The beautiful shoe, came the unexpected thought. The one that hurt so badly.
“The bitch truly has turned on her master.”
“I-I-I’ll go pack,” Pony stammered, wringing her hands and nodding, still with that quiet desperation. Backing away from them both, she slipped past him, heading back down the hallway towards their bedroom.
“All that training,” Ethen tsked, reaching into his coat. “But you know what they say…”
Cynthia didn’t realize she’d backed away until she bumped into the coats, hanging on their wall hooks. He had her leash in his coat. He was going to beat her right here.
“There’s only one thing to do when a bitch—or a pony—ceases to obey.”
It was like watching a movie, seeing him pull that gun instead of her leash out of a holster under his coat. It looked like a kid’s toy. Small, shiny. Not at all real. Right up until he turned, pointing it straight at Pony’s retreating back, and pulled the trigger.
He shot Pony in the head, spattering a fine crimson spray across both walls and all the childhood photographs hanging there. Her hands flew up as she went down, hitting the carpet with a reverberating ‘whump!’
Someone screamed. Cynthia didn’t realize it was her until Ethen turned back around, fixing her in the ice of his unsmiling stare.
“Can’t call it a menagerie with only one animal.” He raised the gun even with her eyes.
Rooted to the floor, she stared into the blackness of the muzzle taking aim at her.
“Ungrateful bitch,” he said, almost fondly.
Cynthia jumped at the shot, except it didn’t come from Ethen’s gun.
Jerking, Ethen snapped a protective arm up against his side. He spun, taking aim at her mother now, still standing in front of her chair, her open purse dangling limp from one hand, while in the other a black metal revolver pointed steadily back at him.
She fired again, the bang of her 9mm drowning out the crack of his smaller pistol.
He went down, and in the three steps it took her to walk across the living room, shot after shot, she emptied her gun into him.
Hands clapped over her mouth, Cynthia cringed amidst the coats until her mother ran out of bullets and he stopped twitching.
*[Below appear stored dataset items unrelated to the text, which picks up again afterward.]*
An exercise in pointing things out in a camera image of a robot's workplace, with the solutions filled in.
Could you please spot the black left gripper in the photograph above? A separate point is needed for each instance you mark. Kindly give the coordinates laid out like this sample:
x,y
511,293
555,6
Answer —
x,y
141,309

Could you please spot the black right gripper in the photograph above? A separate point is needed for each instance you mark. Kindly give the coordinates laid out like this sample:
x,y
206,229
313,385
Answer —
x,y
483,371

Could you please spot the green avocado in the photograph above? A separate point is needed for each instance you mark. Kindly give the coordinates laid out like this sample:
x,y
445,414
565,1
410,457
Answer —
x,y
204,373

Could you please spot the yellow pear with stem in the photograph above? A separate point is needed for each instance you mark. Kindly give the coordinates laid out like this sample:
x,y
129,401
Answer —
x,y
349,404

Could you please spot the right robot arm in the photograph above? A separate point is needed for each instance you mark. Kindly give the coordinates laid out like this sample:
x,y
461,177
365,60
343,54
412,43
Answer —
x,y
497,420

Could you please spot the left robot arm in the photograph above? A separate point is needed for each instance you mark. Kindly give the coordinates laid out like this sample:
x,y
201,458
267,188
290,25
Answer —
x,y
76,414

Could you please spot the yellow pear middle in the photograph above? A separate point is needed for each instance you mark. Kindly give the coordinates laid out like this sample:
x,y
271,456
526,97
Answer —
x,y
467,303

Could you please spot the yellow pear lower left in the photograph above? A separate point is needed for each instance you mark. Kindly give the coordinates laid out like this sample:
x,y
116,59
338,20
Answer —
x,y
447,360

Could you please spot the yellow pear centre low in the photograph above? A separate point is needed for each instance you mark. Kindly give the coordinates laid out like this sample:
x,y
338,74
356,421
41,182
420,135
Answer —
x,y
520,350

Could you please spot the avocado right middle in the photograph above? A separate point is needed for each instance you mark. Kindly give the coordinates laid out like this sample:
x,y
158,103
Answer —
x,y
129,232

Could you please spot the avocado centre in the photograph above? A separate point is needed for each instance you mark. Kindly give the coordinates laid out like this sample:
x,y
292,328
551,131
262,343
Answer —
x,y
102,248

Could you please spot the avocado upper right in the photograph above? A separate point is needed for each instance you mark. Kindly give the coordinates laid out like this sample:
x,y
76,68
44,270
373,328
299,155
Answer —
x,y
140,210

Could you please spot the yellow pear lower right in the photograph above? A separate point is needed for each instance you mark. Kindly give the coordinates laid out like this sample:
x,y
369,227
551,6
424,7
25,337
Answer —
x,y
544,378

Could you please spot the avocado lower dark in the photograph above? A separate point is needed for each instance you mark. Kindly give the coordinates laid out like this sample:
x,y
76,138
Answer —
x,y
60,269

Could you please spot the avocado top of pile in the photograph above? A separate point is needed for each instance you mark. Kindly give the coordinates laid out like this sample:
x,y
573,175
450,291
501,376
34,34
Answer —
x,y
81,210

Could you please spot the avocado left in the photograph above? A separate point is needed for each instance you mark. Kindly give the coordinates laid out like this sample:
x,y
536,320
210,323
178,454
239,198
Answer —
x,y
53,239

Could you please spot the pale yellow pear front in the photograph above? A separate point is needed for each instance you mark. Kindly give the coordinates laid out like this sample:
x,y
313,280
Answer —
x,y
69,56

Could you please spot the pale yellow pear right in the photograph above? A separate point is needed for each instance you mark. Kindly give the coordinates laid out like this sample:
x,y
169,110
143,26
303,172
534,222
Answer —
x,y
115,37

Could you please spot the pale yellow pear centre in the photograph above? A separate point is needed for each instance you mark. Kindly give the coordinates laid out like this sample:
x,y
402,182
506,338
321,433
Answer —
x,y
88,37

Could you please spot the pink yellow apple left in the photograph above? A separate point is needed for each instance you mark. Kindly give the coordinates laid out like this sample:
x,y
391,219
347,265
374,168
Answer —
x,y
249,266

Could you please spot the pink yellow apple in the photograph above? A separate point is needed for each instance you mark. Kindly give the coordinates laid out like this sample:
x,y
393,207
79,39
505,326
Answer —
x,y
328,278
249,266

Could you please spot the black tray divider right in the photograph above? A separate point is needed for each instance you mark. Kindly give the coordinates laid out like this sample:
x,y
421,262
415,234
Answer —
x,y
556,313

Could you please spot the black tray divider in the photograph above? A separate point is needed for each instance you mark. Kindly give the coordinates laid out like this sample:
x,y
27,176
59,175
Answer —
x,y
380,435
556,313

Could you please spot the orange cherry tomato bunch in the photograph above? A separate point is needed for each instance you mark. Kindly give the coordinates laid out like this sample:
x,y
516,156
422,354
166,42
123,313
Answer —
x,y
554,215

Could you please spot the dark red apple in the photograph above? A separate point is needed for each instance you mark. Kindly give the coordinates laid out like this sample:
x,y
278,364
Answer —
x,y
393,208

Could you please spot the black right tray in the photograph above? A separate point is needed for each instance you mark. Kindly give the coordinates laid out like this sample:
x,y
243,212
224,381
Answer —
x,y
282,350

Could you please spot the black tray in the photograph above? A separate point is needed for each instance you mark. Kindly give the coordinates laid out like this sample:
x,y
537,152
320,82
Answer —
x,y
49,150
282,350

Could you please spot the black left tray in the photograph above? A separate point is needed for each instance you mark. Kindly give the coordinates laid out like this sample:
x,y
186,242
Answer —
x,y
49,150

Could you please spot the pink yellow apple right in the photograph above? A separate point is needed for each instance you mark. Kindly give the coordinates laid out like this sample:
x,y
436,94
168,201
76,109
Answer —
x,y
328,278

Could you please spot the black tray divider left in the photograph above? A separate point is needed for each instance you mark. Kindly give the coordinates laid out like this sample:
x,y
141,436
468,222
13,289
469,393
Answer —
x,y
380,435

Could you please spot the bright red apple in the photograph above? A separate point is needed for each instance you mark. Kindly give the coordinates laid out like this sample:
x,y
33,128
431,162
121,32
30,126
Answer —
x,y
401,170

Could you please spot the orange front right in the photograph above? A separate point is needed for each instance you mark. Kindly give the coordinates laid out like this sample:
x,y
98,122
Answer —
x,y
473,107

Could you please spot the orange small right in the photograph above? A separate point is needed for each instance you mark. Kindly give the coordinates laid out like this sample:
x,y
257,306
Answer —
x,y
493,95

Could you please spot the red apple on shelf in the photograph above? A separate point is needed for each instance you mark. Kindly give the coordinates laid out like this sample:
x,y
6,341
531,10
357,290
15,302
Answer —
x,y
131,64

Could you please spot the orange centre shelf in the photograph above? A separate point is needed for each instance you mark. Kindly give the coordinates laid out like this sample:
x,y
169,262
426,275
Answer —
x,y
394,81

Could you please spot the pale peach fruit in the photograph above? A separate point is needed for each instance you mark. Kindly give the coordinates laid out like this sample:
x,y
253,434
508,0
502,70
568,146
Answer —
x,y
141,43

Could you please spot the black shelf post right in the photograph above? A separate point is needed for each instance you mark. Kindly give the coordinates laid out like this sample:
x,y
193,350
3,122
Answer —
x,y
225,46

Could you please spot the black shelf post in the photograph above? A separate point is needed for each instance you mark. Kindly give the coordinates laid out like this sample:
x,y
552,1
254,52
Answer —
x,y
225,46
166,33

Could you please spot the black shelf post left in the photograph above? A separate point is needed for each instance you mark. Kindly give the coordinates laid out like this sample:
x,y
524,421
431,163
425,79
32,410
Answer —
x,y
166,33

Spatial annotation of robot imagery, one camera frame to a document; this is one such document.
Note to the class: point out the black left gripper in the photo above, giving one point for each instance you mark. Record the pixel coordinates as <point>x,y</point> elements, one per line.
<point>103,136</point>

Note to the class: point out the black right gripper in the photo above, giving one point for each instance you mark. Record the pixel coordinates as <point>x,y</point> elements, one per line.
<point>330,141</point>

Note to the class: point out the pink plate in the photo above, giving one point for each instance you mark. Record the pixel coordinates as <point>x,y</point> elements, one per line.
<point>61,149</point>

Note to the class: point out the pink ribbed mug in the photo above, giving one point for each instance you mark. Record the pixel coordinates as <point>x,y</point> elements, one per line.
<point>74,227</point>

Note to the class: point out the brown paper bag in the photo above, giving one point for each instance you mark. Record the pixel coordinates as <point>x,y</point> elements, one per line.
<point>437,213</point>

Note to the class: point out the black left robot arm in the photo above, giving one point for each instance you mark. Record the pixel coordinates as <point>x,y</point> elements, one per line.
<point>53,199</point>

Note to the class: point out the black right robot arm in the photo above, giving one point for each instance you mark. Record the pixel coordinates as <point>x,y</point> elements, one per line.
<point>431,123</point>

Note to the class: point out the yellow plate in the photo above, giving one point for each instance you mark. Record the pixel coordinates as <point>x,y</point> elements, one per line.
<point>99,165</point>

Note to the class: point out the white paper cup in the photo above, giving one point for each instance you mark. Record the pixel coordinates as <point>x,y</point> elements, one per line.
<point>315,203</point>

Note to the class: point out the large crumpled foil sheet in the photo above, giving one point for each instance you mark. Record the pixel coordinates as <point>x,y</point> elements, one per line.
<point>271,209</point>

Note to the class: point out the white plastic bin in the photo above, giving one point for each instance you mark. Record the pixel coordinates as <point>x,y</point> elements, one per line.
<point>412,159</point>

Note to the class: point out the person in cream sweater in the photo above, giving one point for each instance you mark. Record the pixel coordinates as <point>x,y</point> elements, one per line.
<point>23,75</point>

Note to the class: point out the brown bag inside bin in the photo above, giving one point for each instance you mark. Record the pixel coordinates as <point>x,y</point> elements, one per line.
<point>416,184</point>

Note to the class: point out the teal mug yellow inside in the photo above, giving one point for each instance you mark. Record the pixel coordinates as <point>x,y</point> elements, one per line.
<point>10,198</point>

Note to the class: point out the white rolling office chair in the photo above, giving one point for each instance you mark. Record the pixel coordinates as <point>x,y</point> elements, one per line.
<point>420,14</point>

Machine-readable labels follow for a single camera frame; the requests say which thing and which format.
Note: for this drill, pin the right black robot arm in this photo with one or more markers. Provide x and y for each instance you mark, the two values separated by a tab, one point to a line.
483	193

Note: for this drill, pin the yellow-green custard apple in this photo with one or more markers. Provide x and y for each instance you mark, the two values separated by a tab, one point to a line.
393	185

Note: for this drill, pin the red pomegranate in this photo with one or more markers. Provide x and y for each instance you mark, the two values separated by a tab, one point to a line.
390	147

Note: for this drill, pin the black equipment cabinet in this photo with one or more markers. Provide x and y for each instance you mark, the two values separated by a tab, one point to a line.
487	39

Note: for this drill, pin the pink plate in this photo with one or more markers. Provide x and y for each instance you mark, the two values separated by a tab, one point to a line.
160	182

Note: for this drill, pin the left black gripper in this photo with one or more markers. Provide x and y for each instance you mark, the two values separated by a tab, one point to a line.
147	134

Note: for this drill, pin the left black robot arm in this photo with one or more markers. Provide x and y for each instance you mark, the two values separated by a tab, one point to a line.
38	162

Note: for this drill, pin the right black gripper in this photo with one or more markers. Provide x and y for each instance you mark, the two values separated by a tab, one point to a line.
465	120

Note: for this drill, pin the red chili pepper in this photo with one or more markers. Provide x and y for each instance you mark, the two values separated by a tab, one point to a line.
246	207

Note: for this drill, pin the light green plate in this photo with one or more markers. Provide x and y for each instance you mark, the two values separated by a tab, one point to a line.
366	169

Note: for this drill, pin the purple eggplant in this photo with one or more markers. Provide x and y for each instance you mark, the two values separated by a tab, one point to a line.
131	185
Gasping, she stared from him, to the gun he’d dropped on the entryway floor. Finally, she stared at her mother as the older woman slowly lowered her arm, letting both it and the gun dangle limp at her side.
Pony…
Shoving off the wall, she ran to where Pony lay motionless, blood seeping into the carpet like a crimson halo, turning her white-blonde hair an awful red.
“Oh God,” she gasped, her shaking hands not knowing where to touch.
Pony was dead.
Hugging herself, Cynthia rocked back against the blood-spattered wall and lost it completely.
Chapter 17
Cynthia had no idea who called 911. Later, as she sat beside Carlson in the hallway of a hospital, Pony’s blood on her shirt and stiff on her hands, all she could think was maybe it had been a neighbor. Maybe her mother. For the life of her, she couldn’t even recall when or how Carlson arrived. One minute he wasn’t there, and in the next, he simply was.
“H-how…” she started to ask, but everything was so strange. Finding words was like picking her way through a fog. All she could do was flounder, puzzled, until he fit the missing pieces in for her.
“How did we get here?”
She looked around the hallway at the busy nurse’s station in front of her, at the doctors wandering in and out of occupied rooms that stretched the length of the sterile tiled corridor as far as she could see, and then back to Carlson when he gave her hand a squeeze.
“We followed the ambulance. It’s okay if you don’t remember. They gave you a pretty good sedative when we got here. You’d be in your own exam room right now, except you refused to stay put and they got tired of constantly chasing you down.”
She didn’t remember the sedative, or the ambulance, or anything apart from Pony lying on the floor of her mother’s hallway. “Oh God… Did I call you? D-do you kn-know wh-what…” Her voice broke and she couldn’t finish.